Management Commentary
“I am pleased to report that net sales increased 22% over the prior year quarter, which marks our 29th consecutive quarter of increased sales year- over- year,” said Stephanie Pugliese, Chief Executive Officer of Duluth Trading.
“Our first quarter results were in-line with our expectations and we remain on track to deliver on our 2017 financial guidance. Both our men’s and women’s business saw positive momentum with new products such as Bullpen™ Underwear, Ballroom® Khakis and the No-Yank Tank™.”
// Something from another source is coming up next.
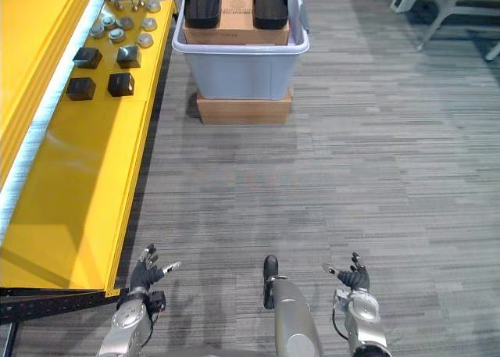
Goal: Walk over and take plastic housings, then place them on the shelf
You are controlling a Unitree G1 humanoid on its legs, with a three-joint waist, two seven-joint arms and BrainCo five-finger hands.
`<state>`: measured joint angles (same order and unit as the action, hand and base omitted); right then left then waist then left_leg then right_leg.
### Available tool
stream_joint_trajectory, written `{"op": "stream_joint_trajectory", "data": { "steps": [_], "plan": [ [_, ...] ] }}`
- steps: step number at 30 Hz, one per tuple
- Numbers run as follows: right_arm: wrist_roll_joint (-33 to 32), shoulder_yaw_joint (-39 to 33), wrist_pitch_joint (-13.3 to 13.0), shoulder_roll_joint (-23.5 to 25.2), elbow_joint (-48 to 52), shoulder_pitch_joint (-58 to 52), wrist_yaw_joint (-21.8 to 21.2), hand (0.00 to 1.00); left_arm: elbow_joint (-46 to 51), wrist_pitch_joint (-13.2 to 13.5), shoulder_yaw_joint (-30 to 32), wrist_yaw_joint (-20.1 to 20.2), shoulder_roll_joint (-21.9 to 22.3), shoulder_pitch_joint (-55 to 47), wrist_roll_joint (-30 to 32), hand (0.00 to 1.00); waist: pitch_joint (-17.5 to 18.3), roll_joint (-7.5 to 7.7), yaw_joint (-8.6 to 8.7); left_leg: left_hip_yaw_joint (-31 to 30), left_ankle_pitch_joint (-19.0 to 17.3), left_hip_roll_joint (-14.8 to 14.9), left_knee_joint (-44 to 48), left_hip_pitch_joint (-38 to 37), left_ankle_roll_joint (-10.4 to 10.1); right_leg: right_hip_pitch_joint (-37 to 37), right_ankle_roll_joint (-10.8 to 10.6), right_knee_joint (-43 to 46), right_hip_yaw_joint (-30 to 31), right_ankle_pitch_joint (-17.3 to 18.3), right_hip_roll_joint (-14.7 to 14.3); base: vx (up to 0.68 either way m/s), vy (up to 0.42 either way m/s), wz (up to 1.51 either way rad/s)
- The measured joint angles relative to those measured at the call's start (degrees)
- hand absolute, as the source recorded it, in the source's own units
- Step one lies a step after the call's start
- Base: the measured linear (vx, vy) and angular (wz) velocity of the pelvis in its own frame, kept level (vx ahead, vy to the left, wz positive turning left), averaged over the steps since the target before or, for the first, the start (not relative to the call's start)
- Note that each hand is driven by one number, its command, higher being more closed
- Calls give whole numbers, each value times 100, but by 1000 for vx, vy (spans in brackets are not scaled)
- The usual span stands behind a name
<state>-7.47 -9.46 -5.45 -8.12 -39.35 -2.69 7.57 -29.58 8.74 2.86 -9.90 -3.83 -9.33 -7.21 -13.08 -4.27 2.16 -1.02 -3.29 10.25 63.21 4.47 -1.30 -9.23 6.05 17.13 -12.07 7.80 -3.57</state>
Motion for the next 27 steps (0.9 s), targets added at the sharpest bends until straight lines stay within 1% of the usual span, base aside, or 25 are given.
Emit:
{"op": "stream_joint_trajectory", "data": {
  "steps": [1, 2, 3, 4, 5, 6, 8, 9, 10, 11, 12, 13, 14, 15, 16, 17, 18, 20, 21, 22, 23, 24, 25, 26, 27],
  "plan": [
    [-39, 11, -35, 62, 20, 0, 1, 0, -1, -1, 2, -2, 2, -26, -3, 0, -30, 54, -23, 149, -161, 82, 377, 269, 112, 257, 22, -130, 31, 60, -31, 674, -202, -7],
    [-108, 12, -69, 161, 37, 6, 3, 0, 3, -4, -11, -2, 9, -104, -15, 0, -48, 185, -116, 410, -419, 80, 602, 796, 222, 723, 42, -431, 99, 121, -32, 528, -154, -10],
    [-133, 11, -68, 176, 43, -1, 4, 0, 12, -7, -15, 1, 27, -132, -38, 0, -40, 222, -168, 528, -534, 56, 528, 1023, 223, 917, 41, -596, 140, 122, -31, 521, -138, -12],
    [-163, -18, -72, 183, 58, 9, 6, 0, 97, -7, -20, 7, 64, -195, -113, 0, -54, 256, -248, 723, -778, -58, 97, 1526, 176, 1297, 30, -955, 190, 130, -34, 523, -74, -12],
    [-194, -71, -69, 157, 47, 32, 10, 0, 99, -11, -29, 36, 96, -213, -113, 0, -64, 273, -309, 762, -940, -301, -802, 1859, 112, 1574, -32, -1183, 229, 183, 15, 533, -45, -10],
    [-209, -106, -60, 148, 23, 41, 12, 0, 100, -12, -40, 57, 99, -227, -112, 0, -89, 312, -335, 739, -939, -446, -1420, 1931, 109, 1710, -47, -1267, 250, 232, 59, 653, -8, -13],
    [-214, -251, -51, 135, -29, 86, 103, 0, 102, -22, -42, 99, 120, -296, -111, 0, -103, 315, -347, 589, -562, -891, -3803, 2012, -158, 2143, -181, -1483, 362, 420, 144, 578, 55, -26],
    [-213, -353, -48, 137, -38, 88, 137, 0, 105, -28, -45, 96, 154, -316, -110, 0, -81, 261, -387, 590, -308, -924, -4740, 1927, -151, 2309, -230, -1568, 477, 496, 123, 589, 115, -76],
    [-212, -410, -50, 140, -209, 111, 183, 0, 96, -51, -32, 91, 134, -300, -109, 0, -47, 214, -508, 615, 449, -946, -5012, 1869, 19, 2573, -356, -1614, 765, 702, 155, 596, 159, -80],
    [-212, -400, -35, 146, -257, 120, 198, 0, 91, -70, -14, 89, 132, -315, -109, 0, -20, 255, -506, 621, 768, -963, -5009, 1828, 230, 2630, -389, -1600, 849, 730, 199, 725, 212, -69],
    [-213, -399, -30, 183, -251, 106, 217, 0, 106, -64, 1, 90, 136, -248, -109, 0, 70, 367, -482, 685, 856, -1042, -4877, 1890, 413, 2545, -388, -1389, 951, 741, 373, 619, 186, -23],
    [-208, -417, -31, 196, -250, 113, 215, 0, 108, -69, -4, 92, 145, -199, -109, 0, 79, 402, -456, 753, 721, -1062, -4731, 1916, 529, 2441, -390, -1176, 1026, 739, 442, 621, 194, -28],
    [-204, -426, -28, 209, -270, 93, 214, 0, 115, -71, -26, 99, 163, -150, -109, 0, 104, 467, -473, 923, 414, -1078, -4411, 1913, 612, 2262, -411, -619, 1193, 741, 570, 608, 188, -42],
    [-201, -430, -25, 213, -422, 105, 213, 0, 99, -76, -28, 98, 153, -165, -109, 0, 131, 515, -467, 1028, 18, -1123, -4136, 1732, 678, 2058, -632, 249, 1265, 675, 673, 603, 183, -44],
    [-200, -436, -20, 215, -486, 96, 213, 0, 98, -81, -36, 95, 137, -180, -109, 0, 138, 520, -449, 1055, -151, -1142, -4057, 1580, 699, 1920, -827, 791, 1249, 559, 696, 595, 186, -24],
    [-199, -492, -14, 268, -502, 17, 211, 0, 103, -82, -95, 91, 73, -172, -109, 0, 144, 524, -404, 1030, -442, -1214, -4029, 1243, 727, 1488, -1470, 2117, 1241, 86, 808, 575, 176, 5],
    [-196, -530, -8, 336, -505, -37, 206, 0, 97, -100, -120, 91, 17, -117, -108, 0, 139, 547, -347, 986, -676, -1293, -4041, 878, 746, 999, -1506, 3422, 1159, -7, 974, 559, 162, 11],
    [-189, -519, 44, 372, -493, -56, 187, 0, 94, -104, -113, 81, 20, -100, -109, 0, 141, 533, -301, 973, -857, -1330, -4220, 347, 749, 510, -1043, 4257, 822, 281, 1205, 546, 106, 5],
    [-148, -445, 44, 387, -471, -137, 134, 0, 98, -99, -117, 73, 16, -74, -109, 0, 160, 499, -286, 930, -972, -1295, -4520, -228, 722, 9, -821, 4271, 386, 610, 1360, 526, 74, 4],
    [-141, -382, 43, 385, -470, -143, 109, 0, 98, -92, -115, 75, 3, -58, -110, 0, 161, 492, -280, 896, -1002, -1270, -4625, -407, 706, -177, -789, 4117, 223, 740, 1385, 565, 13, 15],
    [-140, -292, 48, 388, -479, -113, 93, 0, 70, -84, -99, 76, -69, -47, -111, 0, 162, 481, -275, 871, -1009, -1189, -4760, -696, 685, -407, -819, 3455, -25, 869, 1360, 563, -53, 25],
    [-139, -295, 47, 383, -481, -114, 92, 0, 46, -86, -103, 83, -81, -67, -112, 0, 157, 466, -226, 861, -1032, -1093, -4856, -922, 637, -590, -846, 2500, -216, 849, 1304, 558, -80, 25],
    [-139, -295, 46, 373, -481, -111, 94, 0, 36, -86, -94, 82, -82, -64, -111, 0, 156, 456, -212, 838, -1070, -1034, -4896, -1007, 570, -648, -870, 1985, -237, 770, 1228, 467, -108, 30],
    [-134, -295, 46, 374, -483, -111, 96, 0, 7, -86, -79, 78, -116, -84, -110, 0, 169, 489, -179, 753, -1162, -975, -4972, -1146, 411, -713, -910, 825, -181, 392, 1043, 352, -96, 32],
    [-122, -295, 47, 376, -488, -132, 100, 0, -27, -85, -75, 76, -144, -102, -108, 0, 185, 515, -155, 741, -1223, -972, -5003, -1218, 310, -709, -904, 336, -111, 99, 1006, 454, -154, 53]
  ]
}}
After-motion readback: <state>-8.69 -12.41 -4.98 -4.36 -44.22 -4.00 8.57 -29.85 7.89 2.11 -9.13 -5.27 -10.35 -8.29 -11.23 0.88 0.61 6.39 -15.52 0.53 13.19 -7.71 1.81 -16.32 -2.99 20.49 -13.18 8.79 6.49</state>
“We made several investments in the business this quarter that impacted SG&A in the short term but will benefit us long term. On the retail side of the business, we continue to make great progress in expanding our geographical footprint and omni-channel presence. This quarter we opened four new stores to serve customers in the Indianapolis, Boston, Detroit and Providence markets, and these new stores are performing exceptionally well. In fiscal 2017, we now expect to open a total of 12 retail stores and one outlet store. In addition to the expansion of retail, we invested in the growth of our women’s business through incremental spend in women’s TV advertising, continuing to grow that part of the business and bringing new brand fans to the customer base.”
1
Operating Results for the First Quarter Ended April 30, 2017
Net sales increased 21.9% to $83.7 million, compared to $68.6 million in the same period a year ago. The net sales increase was driven by a 5.7% growth in direct net sales and a 139.7% growth in retail net sales. Growth was achieved in virtually all product categories. The increase in retail net sales was primarily attributable to having 20 stores in the first quarter of 2017, compared to nine in the same period a year ago.
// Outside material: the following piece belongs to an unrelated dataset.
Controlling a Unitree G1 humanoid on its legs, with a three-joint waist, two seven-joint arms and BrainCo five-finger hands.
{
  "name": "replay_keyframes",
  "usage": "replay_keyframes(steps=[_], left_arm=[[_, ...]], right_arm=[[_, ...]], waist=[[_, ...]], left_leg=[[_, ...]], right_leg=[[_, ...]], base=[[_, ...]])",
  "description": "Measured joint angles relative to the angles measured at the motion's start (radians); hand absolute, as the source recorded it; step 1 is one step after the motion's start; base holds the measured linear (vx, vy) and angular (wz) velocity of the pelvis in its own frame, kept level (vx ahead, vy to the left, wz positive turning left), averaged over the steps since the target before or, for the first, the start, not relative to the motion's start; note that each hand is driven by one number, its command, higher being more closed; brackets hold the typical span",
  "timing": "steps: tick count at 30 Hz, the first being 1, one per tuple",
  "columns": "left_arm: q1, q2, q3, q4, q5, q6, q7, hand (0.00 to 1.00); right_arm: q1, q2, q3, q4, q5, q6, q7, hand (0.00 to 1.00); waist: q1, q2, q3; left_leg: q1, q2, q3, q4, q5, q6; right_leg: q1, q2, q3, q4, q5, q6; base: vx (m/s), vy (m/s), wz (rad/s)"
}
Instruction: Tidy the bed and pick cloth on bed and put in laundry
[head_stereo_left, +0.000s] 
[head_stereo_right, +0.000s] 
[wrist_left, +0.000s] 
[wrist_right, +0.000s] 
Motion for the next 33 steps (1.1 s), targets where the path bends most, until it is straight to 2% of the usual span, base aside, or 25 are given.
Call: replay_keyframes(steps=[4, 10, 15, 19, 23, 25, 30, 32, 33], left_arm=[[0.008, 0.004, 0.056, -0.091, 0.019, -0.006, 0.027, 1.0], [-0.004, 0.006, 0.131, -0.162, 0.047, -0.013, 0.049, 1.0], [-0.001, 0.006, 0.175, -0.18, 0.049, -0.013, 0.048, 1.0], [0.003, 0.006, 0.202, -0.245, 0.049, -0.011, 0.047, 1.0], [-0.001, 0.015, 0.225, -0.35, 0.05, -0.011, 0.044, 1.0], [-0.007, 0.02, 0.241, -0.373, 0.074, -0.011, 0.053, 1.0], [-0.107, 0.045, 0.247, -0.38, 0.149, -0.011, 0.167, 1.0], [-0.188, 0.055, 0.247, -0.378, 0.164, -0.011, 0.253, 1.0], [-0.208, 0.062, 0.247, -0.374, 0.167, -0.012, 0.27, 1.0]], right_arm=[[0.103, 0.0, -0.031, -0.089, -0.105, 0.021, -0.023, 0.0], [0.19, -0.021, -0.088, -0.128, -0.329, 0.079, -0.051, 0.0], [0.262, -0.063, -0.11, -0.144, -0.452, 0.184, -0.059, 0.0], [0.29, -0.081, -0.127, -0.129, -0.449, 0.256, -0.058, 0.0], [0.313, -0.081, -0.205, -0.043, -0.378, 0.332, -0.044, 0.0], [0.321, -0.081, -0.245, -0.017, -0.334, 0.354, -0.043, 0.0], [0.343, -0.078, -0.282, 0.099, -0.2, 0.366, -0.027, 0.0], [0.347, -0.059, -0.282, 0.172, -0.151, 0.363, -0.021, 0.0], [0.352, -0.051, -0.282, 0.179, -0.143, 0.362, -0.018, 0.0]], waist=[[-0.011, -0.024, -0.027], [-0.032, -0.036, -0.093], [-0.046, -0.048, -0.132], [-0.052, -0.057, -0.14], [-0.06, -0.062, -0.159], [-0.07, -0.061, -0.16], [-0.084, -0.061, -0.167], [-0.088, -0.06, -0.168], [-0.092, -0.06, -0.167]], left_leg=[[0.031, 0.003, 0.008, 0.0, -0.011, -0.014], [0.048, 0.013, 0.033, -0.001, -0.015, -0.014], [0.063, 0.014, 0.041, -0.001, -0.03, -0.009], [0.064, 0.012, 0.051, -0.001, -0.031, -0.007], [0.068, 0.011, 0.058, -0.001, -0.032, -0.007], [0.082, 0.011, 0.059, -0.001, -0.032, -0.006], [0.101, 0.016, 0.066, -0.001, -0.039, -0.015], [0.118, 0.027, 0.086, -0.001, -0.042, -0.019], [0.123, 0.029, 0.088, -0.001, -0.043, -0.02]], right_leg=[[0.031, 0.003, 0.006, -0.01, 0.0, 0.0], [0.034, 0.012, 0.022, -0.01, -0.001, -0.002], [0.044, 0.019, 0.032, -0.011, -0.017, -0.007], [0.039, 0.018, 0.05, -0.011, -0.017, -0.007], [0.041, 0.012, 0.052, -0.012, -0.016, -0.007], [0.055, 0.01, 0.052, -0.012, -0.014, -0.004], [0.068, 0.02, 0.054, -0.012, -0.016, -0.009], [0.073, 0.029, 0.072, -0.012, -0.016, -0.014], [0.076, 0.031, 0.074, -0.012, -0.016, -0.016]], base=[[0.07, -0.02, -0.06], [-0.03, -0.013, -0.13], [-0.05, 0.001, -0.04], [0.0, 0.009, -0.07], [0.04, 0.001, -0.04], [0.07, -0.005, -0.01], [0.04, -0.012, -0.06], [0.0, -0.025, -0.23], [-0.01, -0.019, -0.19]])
Gross profit increased 22.6% to $48.6 million, or 58.1% of net sales, compared to $39.7 million, or 57.8% of net sales, in the corresponding prior-year period. The 30 basis point increase in gross margin was primarily due to an increase in product margin as a result of product mix and strategic management of promotions, partially offset by a decline in shipping revenues.
Selling, general and administrative expenses increased 39.4% to $47.9 million, compared to $34.4 million in the same period a year ago. As a percentage of net sales, selling, general and administrative expenses increased 720 basis points to 57.2%, compared to 50.0% in the corresponding prior-year period. As a percentage of net sales, advertising and marketing costs increased 320 basis points to 25.2%, compared to 22.0% in the corresponding prior-year period, primarily attributable to launching the women’s television advertising campaign in the first quarter of this year, as compared to the second quarter of the prior year. As a percentage of net sales, selling expenses increased 80 basis points to 14.6%, compared to 13.8% in the corresponding prior-year period, primarily due to an increase in customer service expenses as a result of growth in retail stores, which was partially offset by leverage in shipping expenses from an increase in retail net sales. As a percentage of net sales, general and administrative expenses increased 320 basis points to 17.4%, compared to 14.2% in the corresponding prior-year period, primarily due to store pre-opening expenses and depreciation. The Company opened four new stores in the three months ended April 30, 2017, compared to none in the three months ended May 1, 2016.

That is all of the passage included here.